Similarly to how XML became the well-known standard adapted by many software vendors for data exchange, Resource Description Framework (RDF) is going in the same direction for describing and interchanging metadata. XML describes data using a document type definition (DTD) or an XML Schema Definition (XSD). RDF uses XML syntax and RDF Schema (RFDS) to describe the metadata as a data model.

This article explains how to use custom utilities developed with the Jena RDF API for managing RDF models stored in either a relational database or a file.

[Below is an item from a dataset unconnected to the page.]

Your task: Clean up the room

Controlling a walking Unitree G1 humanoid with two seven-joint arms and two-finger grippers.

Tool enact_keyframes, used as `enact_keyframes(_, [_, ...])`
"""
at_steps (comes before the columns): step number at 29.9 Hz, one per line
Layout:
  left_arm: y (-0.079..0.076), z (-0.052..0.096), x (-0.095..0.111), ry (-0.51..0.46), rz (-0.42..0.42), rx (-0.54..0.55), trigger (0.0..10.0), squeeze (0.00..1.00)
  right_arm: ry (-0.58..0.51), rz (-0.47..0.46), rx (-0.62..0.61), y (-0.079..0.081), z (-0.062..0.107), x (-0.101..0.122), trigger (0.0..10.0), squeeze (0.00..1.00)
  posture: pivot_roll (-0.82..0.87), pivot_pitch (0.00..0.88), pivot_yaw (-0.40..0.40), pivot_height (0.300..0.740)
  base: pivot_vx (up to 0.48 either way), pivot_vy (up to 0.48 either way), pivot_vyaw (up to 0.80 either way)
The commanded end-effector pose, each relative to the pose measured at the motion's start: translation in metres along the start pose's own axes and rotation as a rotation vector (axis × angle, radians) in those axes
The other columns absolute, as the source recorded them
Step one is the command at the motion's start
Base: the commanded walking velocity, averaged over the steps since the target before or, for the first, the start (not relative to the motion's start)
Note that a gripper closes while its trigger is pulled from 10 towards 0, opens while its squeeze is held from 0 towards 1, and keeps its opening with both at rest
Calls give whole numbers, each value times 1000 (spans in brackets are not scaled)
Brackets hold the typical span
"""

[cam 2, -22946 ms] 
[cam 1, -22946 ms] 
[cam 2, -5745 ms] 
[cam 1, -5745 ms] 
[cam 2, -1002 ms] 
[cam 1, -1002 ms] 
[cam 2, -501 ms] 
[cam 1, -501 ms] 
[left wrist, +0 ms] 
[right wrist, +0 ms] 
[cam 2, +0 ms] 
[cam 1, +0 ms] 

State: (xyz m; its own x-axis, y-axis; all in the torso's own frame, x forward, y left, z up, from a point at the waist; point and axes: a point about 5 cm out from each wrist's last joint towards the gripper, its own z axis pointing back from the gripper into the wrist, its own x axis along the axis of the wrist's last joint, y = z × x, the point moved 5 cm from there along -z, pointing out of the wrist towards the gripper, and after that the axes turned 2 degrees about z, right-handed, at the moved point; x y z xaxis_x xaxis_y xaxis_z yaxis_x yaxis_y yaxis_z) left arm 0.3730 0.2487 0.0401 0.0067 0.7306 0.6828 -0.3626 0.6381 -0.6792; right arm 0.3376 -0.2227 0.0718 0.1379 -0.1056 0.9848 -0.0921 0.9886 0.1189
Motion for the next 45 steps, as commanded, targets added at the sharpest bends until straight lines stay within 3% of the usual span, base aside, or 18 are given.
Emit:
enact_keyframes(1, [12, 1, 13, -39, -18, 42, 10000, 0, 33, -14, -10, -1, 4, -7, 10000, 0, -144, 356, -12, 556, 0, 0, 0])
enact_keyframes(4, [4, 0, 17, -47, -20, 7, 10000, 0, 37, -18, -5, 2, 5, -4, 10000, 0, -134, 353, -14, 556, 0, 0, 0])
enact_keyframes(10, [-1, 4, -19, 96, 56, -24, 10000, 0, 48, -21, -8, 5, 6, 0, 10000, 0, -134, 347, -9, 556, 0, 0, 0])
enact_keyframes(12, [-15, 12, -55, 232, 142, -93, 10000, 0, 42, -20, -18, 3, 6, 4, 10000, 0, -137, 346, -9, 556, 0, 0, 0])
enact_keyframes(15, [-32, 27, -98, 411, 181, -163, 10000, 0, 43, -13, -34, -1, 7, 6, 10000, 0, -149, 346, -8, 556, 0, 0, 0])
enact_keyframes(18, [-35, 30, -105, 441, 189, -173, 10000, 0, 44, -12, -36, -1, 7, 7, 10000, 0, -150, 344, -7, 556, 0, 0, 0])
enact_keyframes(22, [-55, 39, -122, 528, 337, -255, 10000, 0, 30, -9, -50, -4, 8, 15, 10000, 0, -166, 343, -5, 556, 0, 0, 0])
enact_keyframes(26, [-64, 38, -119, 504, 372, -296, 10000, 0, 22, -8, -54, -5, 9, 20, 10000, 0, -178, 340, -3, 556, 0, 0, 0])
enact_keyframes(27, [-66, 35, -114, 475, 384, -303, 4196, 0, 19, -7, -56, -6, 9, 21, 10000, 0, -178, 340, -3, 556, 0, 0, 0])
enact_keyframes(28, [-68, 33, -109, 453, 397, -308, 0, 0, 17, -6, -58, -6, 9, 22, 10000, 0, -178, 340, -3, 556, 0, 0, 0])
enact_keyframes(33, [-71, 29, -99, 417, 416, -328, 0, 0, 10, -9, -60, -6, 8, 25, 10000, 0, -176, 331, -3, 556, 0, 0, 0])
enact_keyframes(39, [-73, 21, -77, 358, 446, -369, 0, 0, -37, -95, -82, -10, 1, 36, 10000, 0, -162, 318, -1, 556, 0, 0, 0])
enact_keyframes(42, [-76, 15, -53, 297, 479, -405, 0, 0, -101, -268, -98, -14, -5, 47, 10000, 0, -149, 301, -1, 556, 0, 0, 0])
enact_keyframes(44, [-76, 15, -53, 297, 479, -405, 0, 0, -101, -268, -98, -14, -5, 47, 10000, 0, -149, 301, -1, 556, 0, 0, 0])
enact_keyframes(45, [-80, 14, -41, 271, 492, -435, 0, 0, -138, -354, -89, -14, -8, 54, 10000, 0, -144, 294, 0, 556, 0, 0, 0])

Developed by HP Labs, the Jena framework is an open source implementation of RDF, RDFS, and OWL (Web Ontology Language) and includes a rule-based inference engine. It provides a Java API for creating and manipulating RDF models. In this article, I explain scripts that I developed using Jena for maintaining RDF database or file models. This article also explains how to use Protégé for creating semantic RDF files that include the schema (.rdfs) and the data file (.rdf).

Software installation
The following software must be installed before using SemanticRDFUtils.bat, a script with several tasks that can be used for maintaining Jena RDF metadata models stored in a relational database or a flat file. The links are included in Resources.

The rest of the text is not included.